Clinical trials are the way doctors discover better ways to diagnose and treat disease. Participants must volunteer to be in the trials. Patients who participate in clinical trials may have access to new medicines not available to the general public. They are also helping other people and medicine in general, because they will be a part of learning something new. They may help prove a new medicine works. Even if something does not work, that is important information, because doctors will know not to use the particular medicine for the particular disease.
The FDA (Food and Drug Administration) requires that all medications be proven both safe and effective. There is a lengthy process for testing medications that begins in the laboratory, long before any people will be taking the new medicine. A new drug must be tested on cells in a laboratory, and on animals.
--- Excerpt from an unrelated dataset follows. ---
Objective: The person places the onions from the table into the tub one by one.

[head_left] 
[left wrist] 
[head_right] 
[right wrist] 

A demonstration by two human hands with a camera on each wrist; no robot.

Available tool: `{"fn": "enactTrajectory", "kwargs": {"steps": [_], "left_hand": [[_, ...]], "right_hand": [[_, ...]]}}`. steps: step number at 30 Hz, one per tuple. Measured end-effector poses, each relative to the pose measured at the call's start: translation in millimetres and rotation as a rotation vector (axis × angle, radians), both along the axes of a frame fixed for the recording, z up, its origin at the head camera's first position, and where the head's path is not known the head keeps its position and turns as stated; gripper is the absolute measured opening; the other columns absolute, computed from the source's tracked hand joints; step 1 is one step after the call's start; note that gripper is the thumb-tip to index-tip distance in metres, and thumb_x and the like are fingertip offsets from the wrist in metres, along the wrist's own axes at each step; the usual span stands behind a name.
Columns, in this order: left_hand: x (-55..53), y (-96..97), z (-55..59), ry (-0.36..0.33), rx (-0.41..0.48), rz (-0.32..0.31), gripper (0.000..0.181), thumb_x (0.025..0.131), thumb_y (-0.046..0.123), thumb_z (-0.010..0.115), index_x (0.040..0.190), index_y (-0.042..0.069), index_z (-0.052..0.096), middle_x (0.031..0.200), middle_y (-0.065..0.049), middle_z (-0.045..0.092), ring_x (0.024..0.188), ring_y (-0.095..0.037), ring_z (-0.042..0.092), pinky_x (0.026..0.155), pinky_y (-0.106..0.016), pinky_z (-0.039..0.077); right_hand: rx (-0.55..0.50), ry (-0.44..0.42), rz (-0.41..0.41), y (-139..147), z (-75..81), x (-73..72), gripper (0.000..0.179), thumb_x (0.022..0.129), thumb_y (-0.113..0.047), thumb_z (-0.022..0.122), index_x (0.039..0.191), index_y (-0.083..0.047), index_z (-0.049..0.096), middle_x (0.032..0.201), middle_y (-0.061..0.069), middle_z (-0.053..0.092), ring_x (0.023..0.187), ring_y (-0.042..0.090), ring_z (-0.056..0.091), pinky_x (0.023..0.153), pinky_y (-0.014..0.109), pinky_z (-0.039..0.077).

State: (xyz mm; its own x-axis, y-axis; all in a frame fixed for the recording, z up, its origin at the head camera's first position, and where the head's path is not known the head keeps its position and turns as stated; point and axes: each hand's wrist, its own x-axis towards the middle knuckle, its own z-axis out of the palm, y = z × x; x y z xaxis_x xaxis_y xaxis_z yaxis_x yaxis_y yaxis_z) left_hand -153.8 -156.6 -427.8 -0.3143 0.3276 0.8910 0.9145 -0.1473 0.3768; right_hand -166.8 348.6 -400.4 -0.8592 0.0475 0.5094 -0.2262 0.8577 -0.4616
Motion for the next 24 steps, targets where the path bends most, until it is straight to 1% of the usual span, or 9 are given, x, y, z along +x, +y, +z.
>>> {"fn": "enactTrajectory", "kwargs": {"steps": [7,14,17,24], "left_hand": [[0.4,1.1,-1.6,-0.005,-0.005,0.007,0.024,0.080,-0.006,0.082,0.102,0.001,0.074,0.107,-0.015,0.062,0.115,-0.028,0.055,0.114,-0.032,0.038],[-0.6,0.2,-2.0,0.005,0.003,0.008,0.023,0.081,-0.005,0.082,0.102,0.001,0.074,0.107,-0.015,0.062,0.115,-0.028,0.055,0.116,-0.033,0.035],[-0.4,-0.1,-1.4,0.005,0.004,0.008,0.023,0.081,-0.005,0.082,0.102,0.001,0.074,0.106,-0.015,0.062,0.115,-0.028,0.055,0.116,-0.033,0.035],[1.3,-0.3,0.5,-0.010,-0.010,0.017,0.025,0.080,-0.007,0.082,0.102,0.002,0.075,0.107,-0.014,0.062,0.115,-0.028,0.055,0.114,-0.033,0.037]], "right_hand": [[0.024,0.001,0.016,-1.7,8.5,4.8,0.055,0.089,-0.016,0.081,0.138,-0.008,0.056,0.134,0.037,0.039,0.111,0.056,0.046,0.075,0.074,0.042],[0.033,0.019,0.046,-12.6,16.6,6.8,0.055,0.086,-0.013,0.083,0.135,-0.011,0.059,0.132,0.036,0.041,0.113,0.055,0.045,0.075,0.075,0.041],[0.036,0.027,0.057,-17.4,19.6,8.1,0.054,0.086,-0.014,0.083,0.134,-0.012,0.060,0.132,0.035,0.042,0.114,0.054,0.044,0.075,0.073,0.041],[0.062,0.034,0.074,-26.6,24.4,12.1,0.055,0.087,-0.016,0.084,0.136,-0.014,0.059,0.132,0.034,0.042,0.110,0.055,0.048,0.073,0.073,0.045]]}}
An IND Application (Investigational New Drug) must be filed with the FDA. This must include the information from testing the drug on animals. The drug must appear to be relatively safe for humans. A study protocol must be designed to test the drug while minimizing the risk to participants. An Institutional Review Board must approve the study. This Board could be at the medical center where the trial is to take place, or it may be a larger, regional Board.
In a cancer trial, every patient will be given treatment of some kind. In a mesothelioma trial, the standard treatment might be chemotherapy with pemetrexed and cisplatin, and that might be compared with another two-drug combination, or with surgery and chemotherapy, as examples.
If these trials prove safety and efficacy (effectiveness), the FDA will say that the treatments can be given to the general public. Phase IV testing means that the FDA continues to look at the treatment in case rare side effects occur that will only be seen when thousands of people have used the medication.